CAPD History

The Center for Assessment and Policy Development (CAPD) was established in 1988 as a non-profit organization by Wendy Wolf, Bernard McMullan and Sally Leiderman. Sally Leiderman and Sam Stephens are the current senior leaders.

The organization was founded to improve outcomes for children, families and neighborhoods by helping to build the capacity of institutions, systems, communities, intermediary organizations and foundations that do the day to day work on their behalf. For more than 25 years, we have partnered with these groups to assess the progress, quality and effectiveness of their work; to plan, design and implement system, community change and related initiatives; and to create websites, ‘think pieces’ and other resources to share lessons and tools based on our experience and expertise.

CAPD’s original focus was on work that improves children, adolescent and family health, well-being and school success. With national and regional foundations, we helped to craft and implement major children’s initiatives at the national, state and local levels. We also evaluated a number of family support, school-readiness and school reform initiatives. Over time, our work expanded to include design, planning and/or evaluation support to myriad comprehensive community building, leadership, anti-racism and campus/community partnership initiatives. We also continue to design, implement and/or evaluate efforts aimed at improving child and adolescent health, well-being and school success.

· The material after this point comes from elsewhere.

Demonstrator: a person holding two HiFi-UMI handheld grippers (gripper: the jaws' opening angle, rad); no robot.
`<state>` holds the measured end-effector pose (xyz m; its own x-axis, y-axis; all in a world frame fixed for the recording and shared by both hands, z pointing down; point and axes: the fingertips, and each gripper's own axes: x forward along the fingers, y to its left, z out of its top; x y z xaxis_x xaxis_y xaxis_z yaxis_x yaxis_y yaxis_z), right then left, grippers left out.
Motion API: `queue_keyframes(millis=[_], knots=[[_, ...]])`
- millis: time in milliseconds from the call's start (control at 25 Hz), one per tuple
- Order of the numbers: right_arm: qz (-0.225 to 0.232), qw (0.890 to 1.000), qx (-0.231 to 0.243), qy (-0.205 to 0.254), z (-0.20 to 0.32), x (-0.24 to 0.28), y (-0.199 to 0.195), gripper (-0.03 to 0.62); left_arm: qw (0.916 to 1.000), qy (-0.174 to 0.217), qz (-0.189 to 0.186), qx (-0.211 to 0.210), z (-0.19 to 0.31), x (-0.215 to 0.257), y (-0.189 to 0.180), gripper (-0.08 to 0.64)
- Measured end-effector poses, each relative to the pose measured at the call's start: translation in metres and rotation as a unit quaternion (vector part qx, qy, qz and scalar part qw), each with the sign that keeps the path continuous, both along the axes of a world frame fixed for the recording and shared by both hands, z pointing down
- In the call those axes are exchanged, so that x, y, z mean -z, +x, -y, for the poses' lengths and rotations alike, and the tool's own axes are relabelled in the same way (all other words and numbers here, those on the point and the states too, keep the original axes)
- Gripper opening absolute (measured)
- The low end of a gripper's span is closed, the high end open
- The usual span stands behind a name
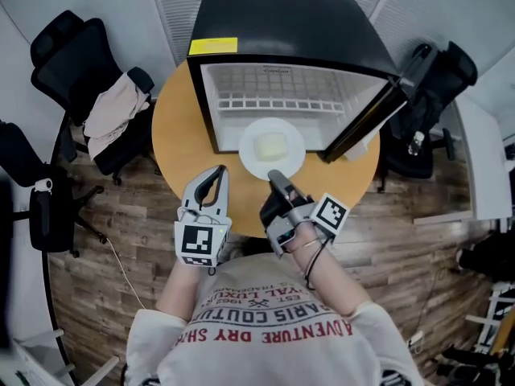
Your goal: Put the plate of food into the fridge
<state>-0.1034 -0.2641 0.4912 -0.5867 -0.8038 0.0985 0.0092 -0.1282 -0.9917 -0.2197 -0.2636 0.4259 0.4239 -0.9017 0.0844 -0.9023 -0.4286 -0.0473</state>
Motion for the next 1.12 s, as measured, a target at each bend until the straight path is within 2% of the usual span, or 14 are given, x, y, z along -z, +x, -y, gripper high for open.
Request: queue_keyframes(millis=[320,680,880,1120], knots=[[-0.012,1.0,-0.001,-0.002,0.045,0.006,0.01,0.038,1.0,0.007,-0.001,0.001,0.045,0.006,0.014,0.034],[-0.002,1.0,-0.011,-0.008,0.095,0.008,0.019,0.038,0.9999,0.006,0.011,0.011,0.084,0.008,0.017,0.034],[-0.002,1.0,-0.014,-0.017,0.112,0.0,0.02,0.04,0.9999,-0.002,0.006,0.015,0.1,0.003,0.018,0.033],[0.003,1.0,-0.016,-0.024,0.127,-0.005,0.019,0.041,0.9997,0.001,0.022,0.01,0.11,-0.001,0.024,0.033]])
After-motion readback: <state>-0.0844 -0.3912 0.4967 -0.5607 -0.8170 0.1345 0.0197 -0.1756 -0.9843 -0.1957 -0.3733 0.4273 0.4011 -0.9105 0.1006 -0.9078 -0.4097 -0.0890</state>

The groups with which we work and our colleagues in the field have been generous in allowing us to learn a great deal about the trade-offs, tensions and challenges of our collective work. They have also provided opportunities for us to expand our thinking and skills around, for example, the use of theory of change evaluations; ways to engage various constituencies in difficult system and community change efforts; and story-telling as a valuable method for data collection and for making meaning of information and other traditional and non-traditional approaches to our work. In large part because of this breadth of experience, CAPD staff is regularly asked to advise foundations, governments, provider organizations and community groups on best practices in evaluation, implementation of major change efforts (planning, collaboration, governance, leadership development) and use of data to guide decision-making.

In addition, many of our partners have helped us understand the role that white privilege and racism play in the outcomes experienced by children and families of color, particularly in the communities, reservations and neighborhoods that are often the places where we work. In the past ten years, we have put more and more focus on doing our work through a lens that acknowledges and seeks explicitly to reduce the effects of white privilege and racism. Most recently, CAPD has contributed some resources to help others who are also working in this way, including Evaluation Tools for Racial Equity and Flipping the Script – White Privilege and Community Building, both with MP Associates, Inc.